**Task item**:
From the first line to the last, repeat the data below exactly.

**Provided data**:
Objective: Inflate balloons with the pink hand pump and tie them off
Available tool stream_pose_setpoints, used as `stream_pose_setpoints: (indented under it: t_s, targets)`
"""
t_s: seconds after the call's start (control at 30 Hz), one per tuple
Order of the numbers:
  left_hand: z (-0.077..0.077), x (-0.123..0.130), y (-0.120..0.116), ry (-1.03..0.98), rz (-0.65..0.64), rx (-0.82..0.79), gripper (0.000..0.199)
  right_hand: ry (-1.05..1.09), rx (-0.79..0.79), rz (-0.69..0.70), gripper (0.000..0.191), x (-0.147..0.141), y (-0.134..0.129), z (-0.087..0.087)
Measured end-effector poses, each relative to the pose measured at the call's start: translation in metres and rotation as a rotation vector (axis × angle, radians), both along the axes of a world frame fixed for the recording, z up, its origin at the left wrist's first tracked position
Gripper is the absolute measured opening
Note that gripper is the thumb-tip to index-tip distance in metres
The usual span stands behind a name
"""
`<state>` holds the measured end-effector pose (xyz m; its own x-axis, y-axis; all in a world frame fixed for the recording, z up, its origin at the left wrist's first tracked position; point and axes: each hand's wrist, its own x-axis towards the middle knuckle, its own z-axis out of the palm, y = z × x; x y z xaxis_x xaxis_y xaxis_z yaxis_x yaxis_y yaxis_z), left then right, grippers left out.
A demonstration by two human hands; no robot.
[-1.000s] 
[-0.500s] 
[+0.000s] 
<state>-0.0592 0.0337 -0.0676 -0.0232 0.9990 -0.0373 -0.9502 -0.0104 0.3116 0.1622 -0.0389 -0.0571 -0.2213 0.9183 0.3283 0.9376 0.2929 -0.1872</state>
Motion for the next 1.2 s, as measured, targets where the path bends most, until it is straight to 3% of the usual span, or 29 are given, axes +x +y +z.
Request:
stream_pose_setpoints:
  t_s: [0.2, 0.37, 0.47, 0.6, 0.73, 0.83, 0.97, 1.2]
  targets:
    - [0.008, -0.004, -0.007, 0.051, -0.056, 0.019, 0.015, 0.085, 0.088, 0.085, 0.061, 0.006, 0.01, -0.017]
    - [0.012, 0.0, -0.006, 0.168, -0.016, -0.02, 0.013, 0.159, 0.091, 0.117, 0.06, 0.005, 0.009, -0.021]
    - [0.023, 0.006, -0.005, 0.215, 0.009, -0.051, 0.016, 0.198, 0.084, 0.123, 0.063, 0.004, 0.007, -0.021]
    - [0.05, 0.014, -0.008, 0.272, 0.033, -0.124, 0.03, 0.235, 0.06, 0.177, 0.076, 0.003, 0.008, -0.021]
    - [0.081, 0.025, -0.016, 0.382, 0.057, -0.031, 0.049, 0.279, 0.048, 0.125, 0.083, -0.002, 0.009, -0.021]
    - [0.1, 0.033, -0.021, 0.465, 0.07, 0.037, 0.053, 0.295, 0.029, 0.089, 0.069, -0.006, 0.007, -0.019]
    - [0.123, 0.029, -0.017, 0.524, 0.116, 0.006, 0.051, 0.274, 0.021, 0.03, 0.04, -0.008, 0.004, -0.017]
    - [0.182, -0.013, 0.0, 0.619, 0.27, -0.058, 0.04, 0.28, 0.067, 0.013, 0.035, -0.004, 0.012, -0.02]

**Completed task**:
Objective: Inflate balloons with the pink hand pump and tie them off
Available tool stream_pose_setpoints, used as `stream_pose_setpoints: (indented under it: t_s, targets)`
"""
t_s: seconds after the call's start (control at 30 Hz), one per tuple
Order of the numbers:
  left_hand: z (-0.077..0.077), x (-0.123..0.130), y (-0.120..0.116), ry (-1.03..0.98), rz (-0.65..0.64), rx (-0.82..0.79), gripper (0.000..0.199)
  right_hand: ry (-1.05..1.09), rx (-0.79..0.79), rz (-0.69..0.70), gripper (0.000..0.191), x (-0.147..0.141), y (-0.134..0.129), z (-0.087..0.087)
Measured end-effector poses, each relative to the pose measured at the call's start: translation in metres and rotation as a rotation vector (axis × angle, radians), both along the axes of a world frame fixed for the recording, z up, its origin at the left wrist's first tracked position
Gripper is the absolute measured opening
Note that gripper is the thumb-tip to index-tip distance in metres
The usual span stands behind a name
"""
`<state>` holds the measured end-effector pose (xyz m; its own x-axis, y-axis; all in a world frame fixed for the recording, z up, its origin at the left wrist's first tracked position; point and axes: each hand's wrist, its own x-axis towards the middle knuckle, its own z-axis out of the palm, y = z × x; x y z xaxis_x xaxis_y xaxis_z yaxis_x yaxis_y yaxis_z), left then right, grippers left out.
A demonstration by two human hands; no robot.
[-1.000s] 
[-0.500s] 
[+0.000s] 
<state>-0.0592 0.0337 -0.0676 -0.0232 0.9990 -0.0373 -0.9502 -0.0104 0.3116 0.1622 -0.0389 -0.0571 -0.2213 0.9183 0.3283 0.9376 0.2929 -0.1872</state>
Motion for the next 1.2 s, as measured, targets where the path bends most, until it is straight to 3% of the usual span, or 29 are given, axes +x +y +z.
Request:
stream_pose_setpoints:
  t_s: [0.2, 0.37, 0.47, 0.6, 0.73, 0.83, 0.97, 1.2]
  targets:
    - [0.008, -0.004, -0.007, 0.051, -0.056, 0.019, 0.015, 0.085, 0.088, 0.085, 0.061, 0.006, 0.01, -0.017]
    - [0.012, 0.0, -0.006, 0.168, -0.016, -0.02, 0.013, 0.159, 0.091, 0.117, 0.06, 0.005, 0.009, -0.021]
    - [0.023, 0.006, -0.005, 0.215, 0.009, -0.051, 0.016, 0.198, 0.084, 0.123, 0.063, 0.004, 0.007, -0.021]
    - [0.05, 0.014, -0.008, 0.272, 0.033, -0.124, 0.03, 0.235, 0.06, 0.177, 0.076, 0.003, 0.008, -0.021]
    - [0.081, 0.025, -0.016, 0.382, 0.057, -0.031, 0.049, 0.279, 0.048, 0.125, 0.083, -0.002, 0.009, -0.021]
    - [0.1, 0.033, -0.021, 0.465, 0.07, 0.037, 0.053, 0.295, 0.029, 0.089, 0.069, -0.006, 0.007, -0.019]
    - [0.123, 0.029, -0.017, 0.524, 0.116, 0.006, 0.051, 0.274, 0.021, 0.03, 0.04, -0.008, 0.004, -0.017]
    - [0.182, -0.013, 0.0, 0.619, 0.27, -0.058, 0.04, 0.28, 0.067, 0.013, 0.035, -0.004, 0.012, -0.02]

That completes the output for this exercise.